登山が趣味のKさんは、仲間のSさん、Tさんと三人で沢登りをする計画を立てていた。
その沢は県内でも静かな山奥にあることで知られ、観光客は少ない。
苔むした岩と冷たい水の音だけが続く、まさに自然そのものの景色だ。
昼を過ぎ、沢は両側を切り立った岩壁に挟まれた狭い道に変わった。
水は澄んでいて底まで見えるのに、どこか冷気を帯びた空気が流れ込んでいる。
言葉少なに歩いていた三人は、先を進むとき、ふとKさんが足を止めた。
水の向こう、岩場の影に何かが立っていた。
人影のようだが輪郭ははっきりしない。
黒い影が岩にぴたりと張り付くようにして立っており、腕が異様に長い。
肩から垂れるそれは、まるで濡れた布のようにも見えた。
「人…?」
Sさんが呟いたが、その声に反応する気配はない。
ただ、頭らしき部分がゆっくりこちらを向いたような気がした。
だが顔は見えない。
真っ黒な塊に、ただ二つの穴が空いているように見えた。
Kさんは慌てて防水カメラを取り出し、シャッターを切ろうと構えた。
その瞬間だった。
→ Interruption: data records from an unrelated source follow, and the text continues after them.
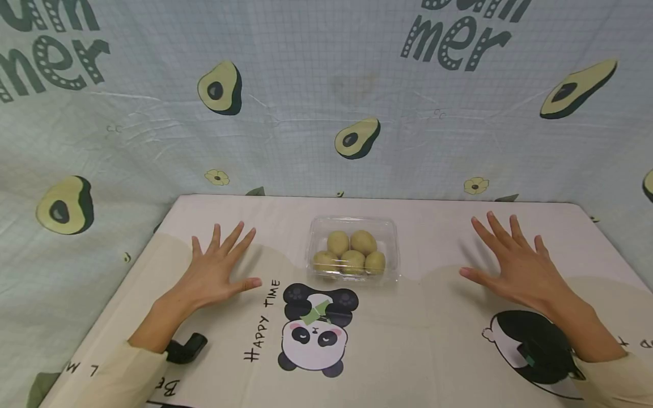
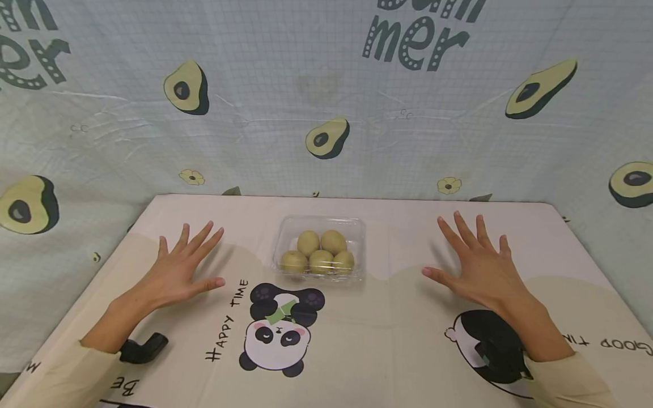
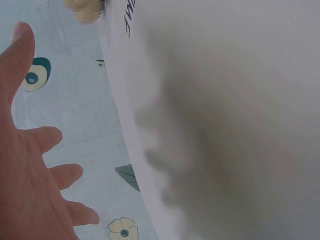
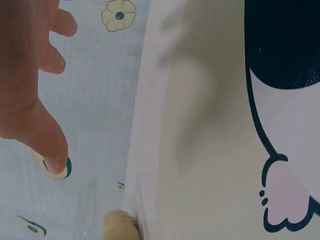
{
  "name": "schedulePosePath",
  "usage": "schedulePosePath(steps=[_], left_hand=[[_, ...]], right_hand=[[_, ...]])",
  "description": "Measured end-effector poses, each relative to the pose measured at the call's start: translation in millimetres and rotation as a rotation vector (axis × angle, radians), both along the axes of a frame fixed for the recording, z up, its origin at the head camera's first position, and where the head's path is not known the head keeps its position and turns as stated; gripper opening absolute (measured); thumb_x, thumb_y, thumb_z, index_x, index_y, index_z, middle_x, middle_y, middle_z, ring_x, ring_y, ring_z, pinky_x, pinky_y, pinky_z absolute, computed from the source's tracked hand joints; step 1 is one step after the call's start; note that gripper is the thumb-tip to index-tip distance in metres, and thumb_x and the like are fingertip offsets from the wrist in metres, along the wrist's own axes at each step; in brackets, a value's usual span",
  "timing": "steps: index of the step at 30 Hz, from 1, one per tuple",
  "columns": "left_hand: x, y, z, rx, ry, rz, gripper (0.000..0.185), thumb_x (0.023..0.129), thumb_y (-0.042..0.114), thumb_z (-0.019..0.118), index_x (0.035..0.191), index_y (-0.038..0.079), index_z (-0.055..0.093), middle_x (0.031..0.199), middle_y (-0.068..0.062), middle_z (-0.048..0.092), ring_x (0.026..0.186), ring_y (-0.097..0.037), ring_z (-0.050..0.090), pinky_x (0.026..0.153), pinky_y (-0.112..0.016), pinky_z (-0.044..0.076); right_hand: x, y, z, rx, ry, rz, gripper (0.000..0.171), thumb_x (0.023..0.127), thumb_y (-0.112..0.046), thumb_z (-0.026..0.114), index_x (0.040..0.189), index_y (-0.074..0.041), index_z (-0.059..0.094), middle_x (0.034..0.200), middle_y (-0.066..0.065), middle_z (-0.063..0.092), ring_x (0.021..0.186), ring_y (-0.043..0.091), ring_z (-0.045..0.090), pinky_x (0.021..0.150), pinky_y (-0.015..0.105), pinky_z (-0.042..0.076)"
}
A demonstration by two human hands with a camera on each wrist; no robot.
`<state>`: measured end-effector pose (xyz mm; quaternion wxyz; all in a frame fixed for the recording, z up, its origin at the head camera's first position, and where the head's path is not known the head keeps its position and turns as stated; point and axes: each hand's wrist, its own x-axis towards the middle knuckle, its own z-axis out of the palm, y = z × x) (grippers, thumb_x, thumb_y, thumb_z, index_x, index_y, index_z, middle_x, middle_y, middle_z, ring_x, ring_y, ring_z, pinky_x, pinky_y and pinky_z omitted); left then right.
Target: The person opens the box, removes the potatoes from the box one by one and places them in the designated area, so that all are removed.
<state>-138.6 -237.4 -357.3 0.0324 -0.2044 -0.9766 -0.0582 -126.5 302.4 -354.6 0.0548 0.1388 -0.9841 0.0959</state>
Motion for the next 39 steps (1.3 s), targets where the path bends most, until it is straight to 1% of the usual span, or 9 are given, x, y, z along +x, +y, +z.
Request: schedulePosePath(steps=[8,13,17,21,25,28,31,34,39], left_hand=[[-0.8,1,-0.8,0.012,-0.004,0.007,0.094,0.082,0.066,0.057,0.154,0.016,0.021,0.157,-0.015,0.015,0.136,-0.056,0.007,0.096,-0.082,0.003],[-2.5,7,-3.0,0.055,0.002,-0.005,0.095,0.082,0.064,0.059,0.154,0.017,0.019,0.158,-0.015,0.015,0.138,-0.052,0.002,0.097,-0.081,0.002],[-4.1,14,-4.2,0.100,0.017,-0.023,0.096,0.081,0.063,0.061,0.154,0.017,0.019,0.158,-0.014,0.015,0.140,-0.047,-0.001,0.099,-0.079,0.003],[-5.6,23,-6.0,0.152,0.017,-0.035,0.099,0.081,0.067,0.058,0.154,0.015,0.017,0.158,-0.013,0.014,0.142,-0.044,-0.003,0.103,-0.075,0.002],[-7.1,33,-8.9,0.251,0.009,-0.051,0.106,0.079,0.074,0.053,0.154,0.008,0.016,0.157,-0.015,0.016,0.143,-0.041,-0.002,0.107,-0.070,0.003],[-7.0,42,-11.0,0.347,-0.028,-0.044,0.109,0.079,0.069,0.059,0.153,0.003,0.014,0.156,-0.019,0.018,0.143,-0.039,0.001,0.111,-0.063,0.005],[-4.9,52,-13.3,0.405,-0.088,-0.020,0.109,0.078,0.053,0.071,0.153,0.004,0.010,0.155,-0.022,0.016,0.143,-0.039,0.005,0.113,-0.059,0.010],[-1.3,61,-15.8,0.425,-0.138,-0.015,0.109,0.077,0.042,0.077,0.154,0.008,0.008,0.156,-0.022,0.014,0.143,-0.038,0.006,0.113,-0.058,0.013],[1.7,72,-20.4,0.441,-0.177,-0.043,0.109,0.078,0.047,0.075,0.155,0.012,0.006,0.157,-0.018,0.012,0.144,-0.036,0.008,0.112,-0.057,0.017]], right_hand=[[-0.7,0,1.0,-0.004,-0.003,-0.001,0.097,0.083,-0.062,0.062,0.155,-0.028,0.006,0.160,0.009,0.002,0.142,0.030,-0.015,0.100,0.077,-0.001],[-0.5,-2,1.8,-0.028,0.020,0.025,0.098,0.083,-0.059,0.064,0.155,-0.025,0.008,0.160,0.009,0.002,0.142,0.036,-0.011,0.100,0.077,0.003],[1.3,-8,3.0,-0.116,0.035,0.049,0.095,0.084,-0.050,0.067,0.155,-0.025,0.010,0.160,0.007,0.006,0.144,0.035,-0.004,0.101,0.076,0.010],[4.1,-18,3.6,-0.235,0.031,0.062,0.092,0.085,-0.041,0.070,0.155,-0.028,0.012,0.160,-0.001,0.007,0.145,0.027,0.002,0.093,0.075,0.024],[7.9,-32,4.2,-0.299,0.018,0.079,0.092,0.086,-0.038,0.070,0.155,-0.029,0.010,0.160,0.000,0.007,0.142,0.036,0.018,0.084,0.074,0.032],[10.0,-44,2.4,-0.324,0.004,0.099,0.091,0.087,-0.038,0.069,0.155,-0.028,0.009,0.160,0.003,0.008,0.135,0.045,0.028,0.084,0.073,0.034],[10.1,-56,-1.7,-0.340,-0.014,0.121,0.091,0.087,-0.039,0.068,0.155,-0.028,0.009,0.160,0.002,0.008,0.138,0.042,0.025,0.089,0.073,0.032],[9.5,-66,-5.9,-0.345,-0.037,0.143,0.091,0.087,-0.040,0.068,0.155,-0.027,0.009,0.160,0.001,0.009,0.141,0.036,0.021,0.093,0.072,0.031],[9.0,-81,-13.0,-0.364,-0.072,0.164,0.091,0.087,-0.042,0.067,0.155,-0.027,0.007,0.160,0.000,0.009,0.143,0.032,0.017,0.098,0.070,0.029]])
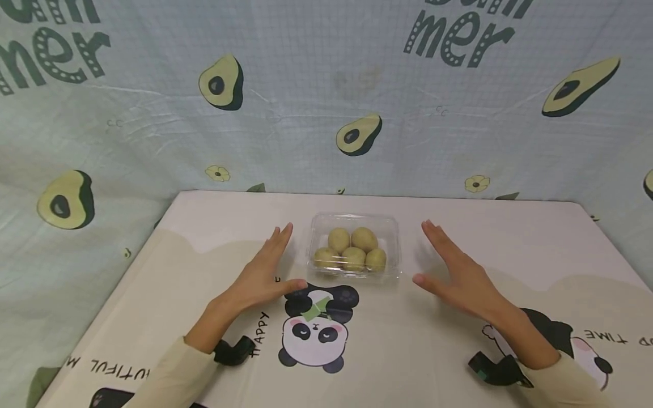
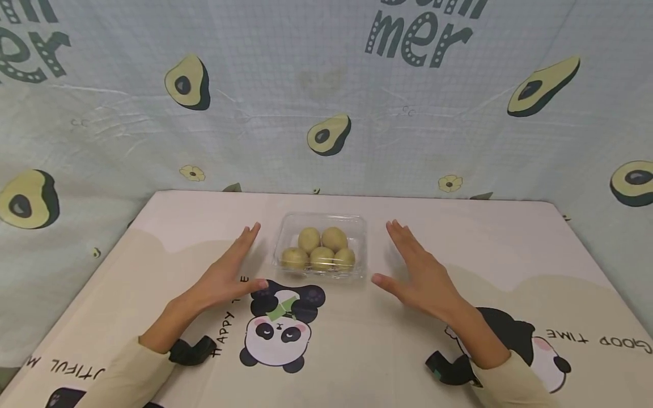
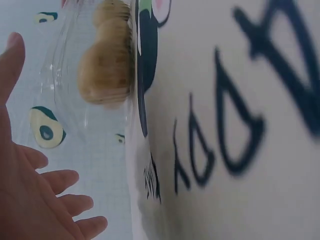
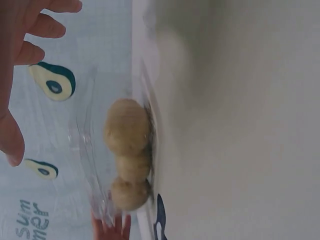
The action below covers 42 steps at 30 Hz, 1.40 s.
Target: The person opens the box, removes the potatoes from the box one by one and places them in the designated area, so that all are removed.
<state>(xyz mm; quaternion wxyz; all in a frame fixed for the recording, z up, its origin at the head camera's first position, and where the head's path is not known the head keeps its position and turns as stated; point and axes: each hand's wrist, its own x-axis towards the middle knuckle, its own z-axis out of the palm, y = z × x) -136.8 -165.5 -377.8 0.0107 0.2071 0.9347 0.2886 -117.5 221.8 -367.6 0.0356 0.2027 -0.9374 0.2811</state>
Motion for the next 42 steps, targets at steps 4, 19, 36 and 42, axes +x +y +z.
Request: schedulePosePath(steps=[4,19,36,42], left_hand=[[-1.2,7,-3.8,0.026,-0.041,0.002,0.108,0.078,0.050,0.073,0.155,0.013,0.006,0.157,-0.020,0.011,0.141,-0.041,0.013,0.111,-0.058,0.021],[-5.4,21,-12.4,0.183,-0.090,-0.037,0.109,0.077,0.043,0.077,0.154,0.007,0.008,0.158,-0.009,0.014,0.143,-0.030,0.017,0.113,-0.050,0.021],[-8.4,26,-23.2,0.271,-0.093,-0.097,0.092,0.089,0.027,0.070,0.153,0.005,0.008,0.157,-0.012,0.015,0.142,-0.029,0.017,0.114,-0.047,0.019],[-7.4,24,-24.4,0.305,-0.098,-0.102,0.090,0.089,0.024,0.069,0.154,0.005,0.009,0.157,-0.010,0.016,0.143,-0.027,0.017,0.115,-0.046,0.019]], right_hand=[[0.6,-12,-6.3,-0.019,-0.007,0.009,0.091,0.087,-0.043,0.067,0.155,-0.027,0.009,0.160,0.001,0.011,0.142,0.032,0.018,0.100,0.068,0.029],[-4.3,-45,-21.2,-0.017,-0.073,-0.008,0.104,0.081,-0.054,0.069,0.155,-0.023,0.003,0.155,0.019,0.018,0.136,0.042,0.028,0.102,0.062,0.034],[-11.2,-52,-30.5,-0.113,0.048,0.033,0.100,0.084,-0.037,0.073,0.155,-0.011,0.007,0.157,0.017,0.012,0.142,0.036,0.017,0.109,0.057,0.026],[-9.4,-55,-30.7,-0.125,0.038,0.039,0.100,0.085,-0.037,0.072,0.155,-0.013,0.006,0.158,0.015,0.009,0.143,0.034,0.013,0.110,0.058,0.024]])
影が音もなく、すっと水に沈んだ。
波紋ひとつ立たないまま、そこにいた痕跡さえ残さずに。
三人は駆け寄って岩場を覗き込んだが、澄んだ水の底には何もない。
砂利と転がった石だけ。魚影すらいなかった。
「…見たよな、今の」
Tさんの声は震えていた。Kさんも頷く。
ただの人間なら、あんな沈み方はしない。
それに、あれだけ腕が長い人間なんているはずがない。
帰り道、三人は何度も後ろを振り返った。
けれど、沢沿いには何もいない。
ただ、沢の流れに混じって、時おり不明瞭な音がした。
水音にかき消されるような、低く長い声。
その後、Kさんは撮った写真を確認したが、影は写っていなかった。
代わりに、水面に沿って並んだ黒い点のようなものがあった。
よく見ると、それは指先のように曲がっていて…数えたら、十本以上あったという。
今でもあの沢に行くと、岩場の影に黒い何かが立っていることがあるらしい。